Here's something that's been nagging at my for the past month or so. Actually, it's been longer but it used to be less of a nag and more of a quibble. But now it's made it to full blown nag status and it is time to take a stand. Which is what I'm doing here, now.
This all flared up again when I was watching the season premiere of Community.It should come as no surprise that I was thrilled for the fifth season. So thrilled I decided to watch the show live. That's right, on television with advertisements and all. Now I realize you, working in marketing and owning multiple devices with which to never encounter a single unwanted advertisement, may not be familiar with this scenario. What happens when you watch TV live is that there are these breaks where P&G and KFC and BP run advertisements during the show. That's what recoups much of the expense of making a television show. That's what we, the advertisers make.
But as I watched the first two episodes of Community get interrupted again and again I was very disheartened. Not that these interruptions existed. Lord no. I love that someone is paying so I can watch this wonderful show. Rather, it was because while the show is so tight, so sharply written, so funny, so wonderfully produced, the ads are anything but.
This is not to say the ads were bad (okay, a few were but this isn't a the place to bring that up). They were simply dull, or not all that funny, or not all that good, especially when placed next to a show that is none of those things. And in that moment it made sense to me why people say they hate ads. Most of it just isn't as good as the stuff it's interrupting.
Now I can't imagine people set out to made ads like that, or ads that are more boring than the magazine they're running in, or ads that are more boring than being stuck in traffic. Imagine that!

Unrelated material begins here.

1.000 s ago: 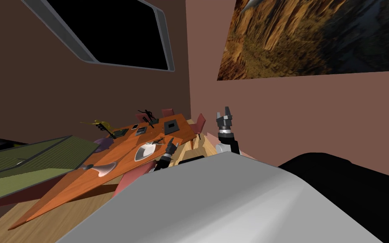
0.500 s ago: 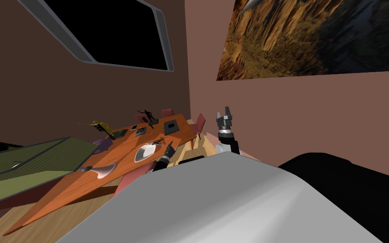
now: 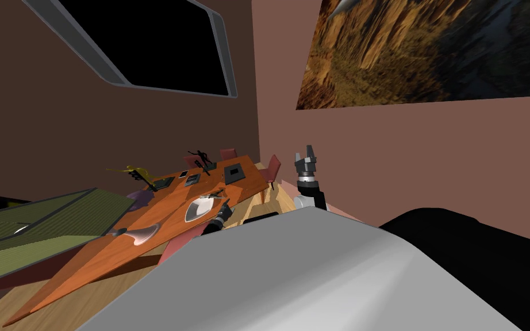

There just has to be something broken because ad people, for some reason, don't seem to feel the need to write up to the material we're being shown against.
I use "write up" as a general term here to mean make an ad that matches or surpasses the quality of the media it's being presented with. This isn't a new thought. I read it time and time again when I was obsessively trying to break into advertising. But it's been forgotten or cast aside. This should be the number one goal of agencies because without it there's no way for a client's message to get noticed, at least in my mind. Am I crazy to think that being as good or better than the thing you're interrupting is important?
This doesn't even get into digital projects. I love the internet. I have since the day I realized it offered me access to anything I could want to read, watch, listen to, see, or learn about. It is an endless pool of amazing things. Which makes the challenge of advertising online even more difficult because we're competing against everything for attention.
However, despite claims that the internet has "changed everything" it has not changed the fundamental need to steal people's attention, to be interesting in our advertising. If anything it is made it even more important. Before we sell we must get attention and that's getting harder and harder by the day. Funny, as this happens there seem to be more awards and congratulations than actual jealousy-inducing campaigns.
The best agencies already do this. Or try to do this. And it won't always work but, for me at least, it seems like we should be writing up to the material, yes entire internet included, rather than writing down because that's what we're asked to do.
Very few people ever ask their agencies to do something that will get noticed. Something that will beat the programs. So this is a hard sell. A very hard sell. But to me it's worth it because I'm sick and tired of watching TV and being embarrassed to work in an industry that thinks so little of the people watching/reading/viewing that it produces billions of bytes of wallpaper.